» Task requirements
Every line that contains "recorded" must be located and copied from the data.

(Dataset section)

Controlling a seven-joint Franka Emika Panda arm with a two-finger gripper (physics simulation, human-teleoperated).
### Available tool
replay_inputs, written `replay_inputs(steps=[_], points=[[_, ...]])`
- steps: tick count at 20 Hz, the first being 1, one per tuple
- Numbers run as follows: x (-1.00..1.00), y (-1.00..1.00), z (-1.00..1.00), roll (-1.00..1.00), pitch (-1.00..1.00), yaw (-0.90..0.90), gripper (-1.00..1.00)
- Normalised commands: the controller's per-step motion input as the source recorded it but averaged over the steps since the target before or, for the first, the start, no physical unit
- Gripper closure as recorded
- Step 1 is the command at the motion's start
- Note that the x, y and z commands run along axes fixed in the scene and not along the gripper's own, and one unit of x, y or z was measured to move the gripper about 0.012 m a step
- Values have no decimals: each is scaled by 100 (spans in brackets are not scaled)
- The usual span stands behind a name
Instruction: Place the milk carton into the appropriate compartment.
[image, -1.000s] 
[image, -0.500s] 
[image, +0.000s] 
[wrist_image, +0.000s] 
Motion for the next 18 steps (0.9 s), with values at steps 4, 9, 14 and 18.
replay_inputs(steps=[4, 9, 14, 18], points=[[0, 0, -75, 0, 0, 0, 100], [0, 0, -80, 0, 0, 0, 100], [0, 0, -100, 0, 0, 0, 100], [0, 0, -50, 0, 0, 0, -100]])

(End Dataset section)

» Exercise output
- Normalised commands: the controller's per-step motion input as the source recorded it but averaged over the steps since the target before or, for the first, the start, no physical unit
- Gripper closure as recorded

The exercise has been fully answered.